Sin embargo, hay libros que proporcionan una catarsis gloriosa. Aquellos en los que se desacredita el pensamiento colonialista e imperialista. Aquellos en los que los personajes de ficción comparten mi aspecto, mis tradiciones, mi lengua, mi fe y mis experiencias. Los personajes de Isabella Hammad y Leila Aboulela y la poesía de Mahmoud Darwish están grabados en mi psique. Me han aportado educación y camaradería, y por ello les estoy agradecido. Recuerdo que Edward Said dijo una vez: "No podemos luchar por nuestros derechos y nuestra historia, así como por nuestro futuro, hasta que no estemos armados con armas de crítica y conciencia dedicada". Este es el quid de la cuestión. No podemos confiar en nadie más para que nos ilumine. La conciencia dedicada es una habilidad para toda la vida que debe transmitirse de generación en generación.

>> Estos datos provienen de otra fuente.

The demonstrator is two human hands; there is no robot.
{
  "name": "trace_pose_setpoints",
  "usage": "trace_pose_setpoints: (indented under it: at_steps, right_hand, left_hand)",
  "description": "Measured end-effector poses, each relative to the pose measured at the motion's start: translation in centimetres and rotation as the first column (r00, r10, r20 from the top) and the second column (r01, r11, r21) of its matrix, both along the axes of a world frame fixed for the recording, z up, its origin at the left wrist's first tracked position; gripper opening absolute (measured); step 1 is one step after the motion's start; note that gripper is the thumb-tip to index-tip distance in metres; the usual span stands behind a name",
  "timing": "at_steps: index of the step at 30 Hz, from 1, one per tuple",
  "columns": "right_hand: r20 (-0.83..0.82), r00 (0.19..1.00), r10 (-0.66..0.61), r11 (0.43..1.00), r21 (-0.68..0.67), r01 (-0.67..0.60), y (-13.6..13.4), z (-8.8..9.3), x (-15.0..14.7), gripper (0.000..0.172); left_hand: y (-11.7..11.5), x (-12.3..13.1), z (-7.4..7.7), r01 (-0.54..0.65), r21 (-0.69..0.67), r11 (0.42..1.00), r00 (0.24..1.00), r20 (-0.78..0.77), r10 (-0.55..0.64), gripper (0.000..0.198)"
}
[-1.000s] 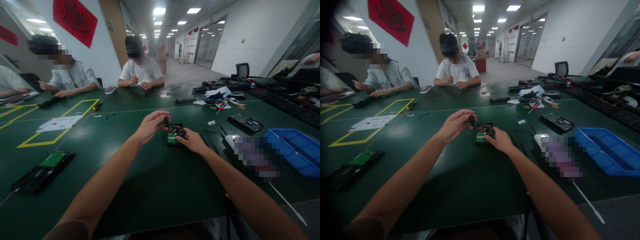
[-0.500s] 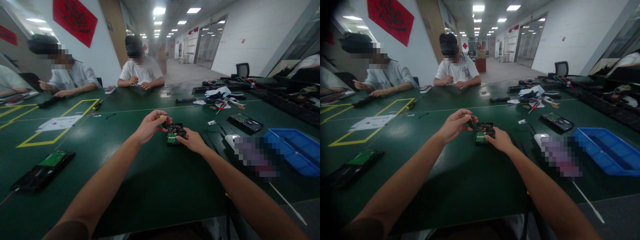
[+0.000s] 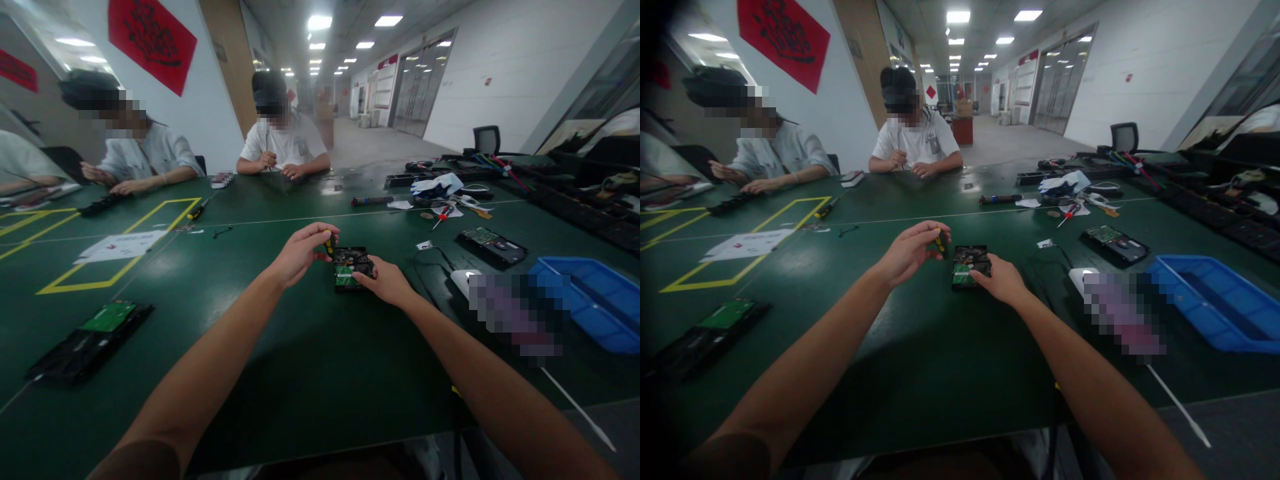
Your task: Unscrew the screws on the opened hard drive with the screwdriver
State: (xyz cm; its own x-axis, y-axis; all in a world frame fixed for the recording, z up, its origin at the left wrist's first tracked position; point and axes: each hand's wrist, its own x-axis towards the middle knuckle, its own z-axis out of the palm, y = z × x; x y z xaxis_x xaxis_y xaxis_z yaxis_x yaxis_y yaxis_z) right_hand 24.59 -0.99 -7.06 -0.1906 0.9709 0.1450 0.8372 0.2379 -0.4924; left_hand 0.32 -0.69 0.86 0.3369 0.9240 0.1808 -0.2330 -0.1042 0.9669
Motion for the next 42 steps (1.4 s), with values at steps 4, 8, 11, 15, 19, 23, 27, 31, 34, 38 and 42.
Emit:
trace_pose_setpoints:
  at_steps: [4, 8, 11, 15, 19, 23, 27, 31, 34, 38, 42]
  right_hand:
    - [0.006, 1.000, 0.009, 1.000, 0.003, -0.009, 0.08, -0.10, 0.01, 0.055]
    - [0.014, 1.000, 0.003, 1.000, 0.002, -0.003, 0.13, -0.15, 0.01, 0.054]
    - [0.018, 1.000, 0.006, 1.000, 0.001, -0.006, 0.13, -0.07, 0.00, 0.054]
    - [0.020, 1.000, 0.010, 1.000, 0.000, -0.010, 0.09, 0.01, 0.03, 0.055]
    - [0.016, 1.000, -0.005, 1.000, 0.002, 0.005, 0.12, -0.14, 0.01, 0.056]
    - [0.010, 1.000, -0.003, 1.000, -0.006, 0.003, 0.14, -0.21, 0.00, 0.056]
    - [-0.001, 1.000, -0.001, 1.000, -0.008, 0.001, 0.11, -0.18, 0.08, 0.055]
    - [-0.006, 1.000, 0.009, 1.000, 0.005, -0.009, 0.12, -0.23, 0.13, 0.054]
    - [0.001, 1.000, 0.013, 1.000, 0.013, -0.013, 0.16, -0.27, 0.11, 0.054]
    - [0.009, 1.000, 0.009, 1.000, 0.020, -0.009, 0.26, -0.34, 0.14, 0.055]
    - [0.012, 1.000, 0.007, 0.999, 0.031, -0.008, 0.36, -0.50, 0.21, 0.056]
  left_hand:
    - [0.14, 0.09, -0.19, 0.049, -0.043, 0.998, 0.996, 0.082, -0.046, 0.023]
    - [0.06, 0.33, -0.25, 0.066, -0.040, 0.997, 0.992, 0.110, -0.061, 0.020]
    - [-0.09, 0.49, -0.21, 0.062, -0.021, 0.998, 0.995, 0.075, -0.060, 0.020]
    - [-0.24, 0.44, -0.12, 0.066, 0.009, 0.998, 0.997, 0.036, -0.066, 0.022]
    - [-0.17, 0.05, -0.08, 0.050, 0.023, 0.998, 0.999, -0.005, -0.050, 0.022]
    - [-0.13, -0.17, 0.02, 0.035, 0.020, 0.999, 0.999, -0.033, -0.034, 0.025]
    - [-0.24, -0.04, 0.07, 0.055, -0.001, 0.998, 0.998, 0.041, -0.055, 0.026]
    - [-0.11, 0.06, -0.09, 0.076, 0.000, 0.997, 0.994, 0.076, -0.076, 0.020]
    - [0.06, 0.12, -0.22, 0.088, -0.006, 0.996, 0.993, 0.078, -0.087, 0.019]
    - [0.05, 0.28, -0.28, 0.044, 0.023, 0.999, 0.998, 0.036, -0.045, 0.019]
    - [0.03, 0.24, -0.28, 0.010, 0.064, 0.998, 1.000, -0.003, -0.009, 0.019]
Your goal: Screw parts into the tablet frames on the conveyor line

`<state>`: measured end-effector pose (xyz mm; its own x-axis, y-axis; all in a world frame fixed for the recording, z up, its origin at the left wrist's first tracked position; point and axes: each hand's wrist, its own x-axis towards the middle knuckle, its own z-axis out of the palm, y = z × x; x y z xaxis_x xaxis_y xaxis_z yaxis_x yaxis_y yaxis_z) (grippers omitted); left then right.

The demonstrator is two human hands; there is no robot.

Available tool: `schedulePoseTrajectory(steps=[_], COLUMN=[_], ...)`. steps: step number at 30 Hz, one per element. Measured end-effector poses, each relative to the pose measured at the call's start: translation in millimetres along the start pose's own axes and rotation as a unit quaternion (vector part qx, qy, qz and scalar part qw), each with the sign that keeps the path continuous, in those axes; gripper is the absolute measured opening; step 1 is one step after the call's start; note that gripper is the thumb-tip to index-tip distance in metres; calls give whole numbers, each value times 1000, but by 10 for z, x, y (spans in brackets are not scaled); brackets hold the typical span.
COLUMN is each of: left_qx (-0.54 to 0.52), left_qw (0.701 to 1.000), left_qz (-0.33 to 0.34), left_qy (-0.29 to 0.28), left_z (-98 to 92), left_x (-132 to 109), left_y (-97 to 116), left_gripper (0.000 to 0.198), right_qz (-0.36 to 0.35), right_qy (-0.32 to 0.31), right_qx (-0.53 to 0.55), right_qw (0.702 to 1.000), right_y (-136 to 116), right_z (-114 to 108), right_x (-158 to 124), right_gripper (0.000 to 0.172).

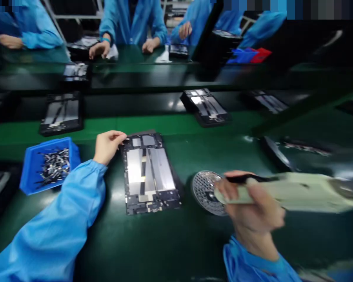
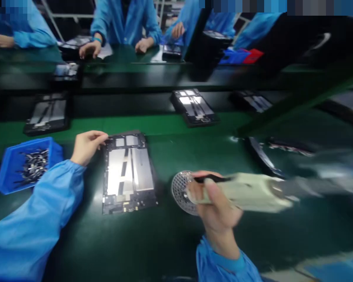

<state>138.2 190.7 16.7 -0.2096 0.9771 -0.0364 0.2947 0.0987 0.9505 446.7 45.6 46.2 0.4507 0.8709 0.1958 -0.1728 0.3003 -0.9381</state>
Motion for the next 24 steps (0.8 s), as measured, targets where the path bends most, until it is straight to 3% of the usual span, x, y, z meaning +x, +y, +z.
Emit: schedulePoseTrajectory(steps=[5, 9, 16, 24], left_qx=[55, 103, 116, 103], left_qw=[998, 995, 993, 994], left_qz=[-1, -5, 13, 2], left_qy=[-2, -14, -30, -37], left_z=[6, 28, 91, 131], left_x=[212, 289, 390, 381], left_y=[-75, -157, -318, -409], left_gripper=[9, 7, 6, 6], right_qz=[-2, -6, 21, 27], right_qy=[7, -75, -159, -156], right_qx=[0, 14, 56, 72], right_qw=[1000, 997, 986, 985], right_y=[-320, -349, -88, 480], right_z=[186, 419, 965, 2074], right_x=[128, 204, 354, 602], right_gripper=[28, 30, 33, 34])
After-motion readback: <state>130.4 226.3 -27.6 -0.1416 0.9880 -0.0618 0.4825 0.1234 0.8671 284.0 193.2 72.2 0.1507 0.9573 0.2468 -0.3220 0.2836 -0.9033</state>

De vuelta en casa, rodeados por mis estanterías de queridas historias globales que no podían reprimirse en favor del saqueo de colonizadores y santurrones salvadores, terminamos de cenar y nos preparamos para acostarnos. Terminamos el día abrazados y abrazados por los libros que tuvimos el privilegio de leer. No hay respuestas sencillas, pues las cuestiones de la fe, de uno mismo y de la comunidad son enrevesadas y desconcertantes. Los abusos a los que me he enfrentado en las calles, la historia redactada que me enseñaron, el racismo silencioso de las historias queridas y la extraña realidad del futuro de mi hija acechan mis reflexiones finales del día. El último correo electrónico que leí fue un artículo en el que se explicaba cómo los medios de comunicación utilizan el lenguaje para crear titulares que manipulan la situación de los palestinos y hacen que el público simpatice con Israel. Estoy enervada, sabiendo que nuestros hijos tendrán que seguir luchando. Sin embargo, como también sé, aunque la literatura tiene el poder de disminuir, también puede engrandecer el espíritu humano. La verdad es inexorable, pero debe alcanzarse intencionadamente y con resolución. Mando a mi hija a dormir, esperando que sus ensueños sigan siendo lambiscones con las historias que leemos juntas.
Disfruté de la escritura . Orgulloso de este escritor por escribir una experiencia tan real.